→ **BRIEF**: Repeat exactly, and only, the lines of the entries below from the one with "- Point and" through the one with "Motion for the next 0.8", both ends included.

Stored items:
==============================
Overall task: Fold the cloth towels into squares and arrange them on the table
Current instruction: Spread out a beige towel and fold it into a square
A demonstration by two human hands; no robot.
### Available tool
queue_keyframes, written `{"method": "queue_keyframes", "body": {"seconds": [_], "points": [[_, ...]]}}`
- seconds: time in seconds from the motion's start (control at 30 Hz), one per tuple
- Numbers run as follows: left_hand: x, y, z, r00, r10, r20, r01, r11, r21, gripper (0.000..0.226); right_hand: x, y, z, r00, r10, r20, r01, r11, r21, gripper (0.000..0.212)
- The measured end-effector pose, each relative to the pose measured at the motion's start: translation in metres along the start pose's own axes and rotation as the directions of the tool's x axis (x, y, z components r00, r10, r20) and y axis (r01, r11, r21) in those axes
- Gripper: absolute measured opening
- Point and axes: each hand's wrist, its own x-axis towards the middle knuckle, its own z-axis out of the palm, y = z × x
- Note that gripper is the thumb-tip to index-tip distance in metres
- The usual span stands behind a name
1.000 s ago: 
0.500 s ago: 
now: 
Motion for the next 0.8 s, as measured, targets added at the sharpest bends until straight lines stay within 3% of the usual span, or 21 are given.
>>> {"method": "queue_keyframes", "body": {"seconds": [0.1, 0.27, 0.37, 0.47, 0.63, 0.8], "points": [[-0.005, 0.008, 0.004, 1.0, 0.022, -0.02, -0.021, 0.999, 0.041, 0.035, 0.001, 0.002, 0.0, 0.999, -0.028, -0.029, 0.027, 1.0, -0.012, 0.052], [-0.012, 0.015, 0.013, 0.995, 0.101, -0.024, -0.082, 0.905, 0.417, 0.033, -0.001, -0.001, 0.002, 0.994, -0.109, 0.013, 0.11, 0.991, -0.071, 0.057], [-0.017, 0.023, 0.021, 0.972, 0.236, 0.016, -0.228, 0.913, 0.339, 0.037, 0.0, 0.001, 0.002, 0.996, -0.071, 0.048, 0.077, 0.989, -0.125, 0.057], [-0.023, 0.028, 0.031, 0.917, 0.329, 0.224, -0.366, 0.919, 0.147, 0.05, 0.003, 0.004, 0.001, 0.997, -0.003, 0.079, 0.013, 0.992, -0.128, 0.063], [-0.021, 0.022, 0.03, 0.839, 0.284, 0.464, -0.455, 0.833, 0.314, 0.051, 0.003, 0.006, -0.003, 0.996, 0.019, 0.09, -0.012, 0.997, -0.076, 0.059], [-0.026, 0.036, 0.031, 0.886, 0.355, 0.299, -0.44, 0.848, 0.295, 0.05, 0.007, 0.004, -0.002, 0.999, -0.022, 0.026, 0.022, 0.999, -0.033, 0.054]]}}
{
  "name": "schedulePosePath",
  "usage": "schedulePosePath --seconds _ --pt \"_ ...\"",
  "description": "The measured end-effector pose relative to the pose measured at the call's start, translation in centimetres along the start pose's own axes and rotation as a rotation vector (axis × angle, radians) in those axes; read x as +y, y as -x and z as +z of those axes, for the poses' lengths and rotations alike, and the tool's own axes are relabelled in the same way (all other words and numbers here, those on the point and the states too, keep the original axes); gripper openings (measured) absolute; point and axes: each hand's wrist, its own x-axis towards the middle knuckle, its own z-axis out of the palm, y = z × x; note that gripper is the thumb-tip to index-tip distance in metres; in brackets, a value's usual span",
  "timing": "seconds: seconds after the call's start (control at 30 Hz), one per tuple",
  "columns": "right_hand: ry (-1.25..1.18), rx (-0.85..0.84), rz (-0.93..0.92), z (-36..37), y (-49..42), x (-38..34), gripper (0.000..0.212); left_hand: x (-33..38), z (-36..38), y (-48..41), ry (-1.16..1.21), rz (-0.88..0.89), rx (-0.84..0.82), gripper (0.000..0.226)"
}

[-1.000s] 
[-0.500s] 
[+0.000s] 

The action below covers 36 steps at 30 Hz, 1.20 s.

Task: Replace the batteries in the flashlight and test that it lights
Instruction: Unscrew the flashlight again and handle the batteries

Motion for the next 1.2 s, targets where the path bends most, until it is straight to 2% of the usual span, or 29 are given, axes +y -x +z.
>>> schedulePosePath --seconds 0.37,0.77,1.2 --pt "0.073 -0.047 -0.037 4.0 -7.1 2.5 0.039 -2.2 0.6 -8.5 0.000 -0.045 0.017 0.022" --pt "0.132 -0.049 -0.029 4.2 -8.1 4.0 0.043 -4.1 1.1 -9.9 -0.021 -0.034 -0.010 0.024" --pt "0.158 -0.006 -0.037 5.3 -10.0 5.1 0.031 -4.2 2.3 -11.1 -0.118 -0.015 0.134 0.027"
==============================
→ **ANSWER BELOW**:
- Point and axes: each hand's wrist, its own x-axis towards the middle knuckle, its own z-axis out of the palm, y = z × x
- Note that gripper is the thumb-tip to index-tip distance in metres
- The usual span stands behind a name
1.000 s ago: 
0.500 s ago: 
now: 
Motion for the next 0.8 s, as measured, targets added at the sharpest bends until straight lines stay within 3% of the usual span, or 21 are given.

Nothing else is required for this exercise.